Figure 10 shows the results of these performance experiments. For the actual program run-times, we employ a statistically rigorous evaluation methodology, and only present results that show a statistically significant performance difference (with a 95% confidence interval) with and without our transformation. Thus, we can see that the localizing transformation does not produce a large performance overhead for most benchmarks. The dynamic instruction counts for most benchmarks with a

Figure 10. Ratio of dynamic instruction counts and program run-time before and after our localizing transformation.

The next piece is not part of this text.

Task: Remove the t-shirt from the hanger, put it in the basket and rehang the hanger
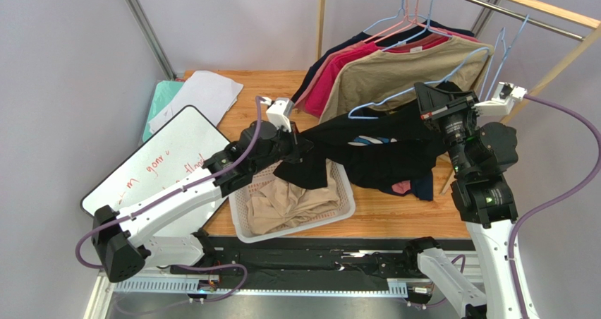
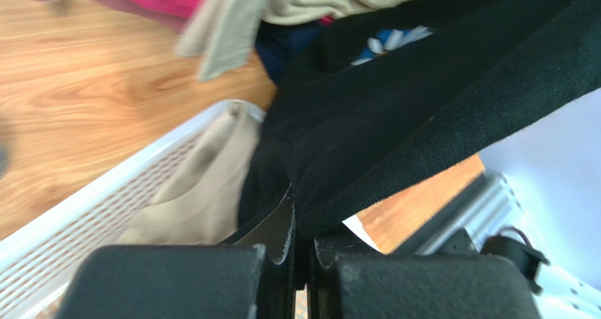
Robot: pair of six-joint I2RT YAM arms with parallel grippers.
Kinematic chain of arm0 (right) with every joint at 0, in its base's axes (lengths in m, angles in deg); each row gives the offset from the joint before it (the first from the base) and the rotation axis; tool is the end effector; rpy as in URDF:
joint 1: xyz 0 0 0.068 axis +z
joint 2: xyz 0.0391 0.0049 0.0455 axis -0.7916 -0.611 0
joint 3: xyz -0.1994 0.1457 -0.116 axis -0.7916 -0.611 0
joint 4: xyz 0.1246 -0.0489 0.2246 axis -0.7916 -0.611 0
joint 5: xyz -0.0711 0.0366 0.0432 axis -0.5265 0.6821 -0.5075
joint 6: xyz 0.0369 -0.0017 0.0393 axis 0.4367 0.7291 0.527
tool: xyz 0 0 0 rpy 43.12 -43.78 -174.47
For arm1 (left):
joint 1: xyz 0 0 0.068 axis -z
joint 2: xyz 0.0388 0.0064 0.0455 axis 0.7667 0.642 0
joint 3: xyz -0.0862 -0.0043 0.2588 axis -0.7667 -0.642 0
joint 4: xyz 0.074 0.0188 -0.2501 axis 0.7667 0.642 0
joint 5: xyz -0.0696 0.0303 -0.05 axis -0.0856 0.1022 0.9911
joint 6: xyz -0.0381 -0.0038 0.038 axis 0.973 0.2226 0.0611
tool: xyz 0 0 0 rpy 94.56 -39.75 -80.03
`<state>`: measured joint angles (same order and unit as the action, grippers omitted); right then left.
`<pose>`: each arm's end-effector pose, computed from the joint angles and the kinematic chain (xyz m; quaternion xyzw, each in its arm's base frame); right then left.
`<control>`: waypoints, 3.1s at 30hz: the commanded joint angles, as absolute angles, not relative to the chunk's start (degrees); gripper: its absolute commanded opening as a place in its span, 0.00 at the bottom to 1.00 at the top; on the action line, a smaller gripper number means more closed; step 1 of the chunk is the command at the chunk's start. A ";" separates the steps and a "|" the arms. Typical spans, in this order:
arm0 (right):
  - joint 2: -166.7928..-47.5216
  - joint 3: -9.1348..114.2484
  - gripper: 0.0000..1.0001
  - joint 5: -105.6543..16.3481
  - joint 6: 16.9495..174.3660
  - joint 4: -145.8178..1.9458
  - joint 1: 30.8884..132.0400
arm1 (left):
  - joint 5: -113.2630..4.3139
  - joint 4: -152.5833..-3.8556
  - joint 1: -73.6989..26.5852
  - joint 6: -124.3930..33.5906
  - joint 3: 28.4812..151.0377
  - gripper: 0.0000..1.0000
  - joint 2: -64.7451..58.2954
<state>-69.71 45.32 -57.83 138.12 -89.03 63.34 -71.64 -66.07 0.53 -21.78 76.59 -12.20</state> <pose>0.1331 0.0224 0.4663 0.2510 0.6129 0.3482 0.6634 0.1751 -0.2046 0.3504 0.0622 0.8028 -0.3555 0.4746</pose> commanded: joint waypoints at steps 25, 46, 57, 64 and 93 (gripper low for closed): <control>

small number of Moved global variables typically do not undergo a substantial change. However, the dynamic instruction counts do show large degradations in cases where the transformation localizes a large number of global variables and/or significantly increases the number of function arguments (as seen in Figure 5). Several benchmark programs including dijkstra, ispell, stringsearch, and 458.sjeng fall into this category. Interestingly, we observe that, in most cases, the increases in dynamic instruction count do not produce a corresponding increase in the actual benchmark runtime. The most notable exception to this observation is tiff2rgba that degrades substantially over the original program run-time after our localizing transformation. Remember that tiff2rgba is the only program not compiled with GCC’s -O2 optimizations. Thus, it seems that optimizations performed by GCC and the x86 micro-architecture do a good job of reducing the overhead caused by our transformation to localize and eliminate global variables.

6. Future Work

There are a number of possible improvements. First, we plan to improve pointer analysis and alias analysis in the Clang compiler, to appropriately resolve indirect function calls and build precise call-graphs. Second, we are developing an Eclipse-based interactive framework to enable the user to selectively localize only the important global variables. We also plan to develop machine-learning algorithms to automatically find the most promising globals to localize. Third, we will further investigate the causes of performance overhead and develop optimizations to reduce the overhead of the localizing transformation. Finally, we require good metrics to evaluate the benefit of our tool for program development, maintenance, verification, and thread-safety. We plan to develop such metrics in the future.

7. Conclusion

In this paper we present our compiler-based source-tosource transformation and refactoring tool to automatically convert global variables into locals. Our transformation algorithm automatically detects each global variable, finds the best place to redefine each as a local, appropriately initialize it, pass it as an argument to all the functions that set/use it, and then modify all program statements that used the original global variable to now instead use the corresponding local or argument. We also analyze the static and runtime effects of our localizing transformation. We found that many benchmarks make generous use of global variables. However, most globals are only used in a very small number of program functions that are located close to each other in the function call-graph. Localizing such global variables greatly reduces the percentage visibility of global program state, which can assist code verification efforts. While the localizing transformation can affect the amount and distribution of memory space consumed by the data and stack regions of the process address space, localizing most global variables only has a minor degrading effect on runtime performance.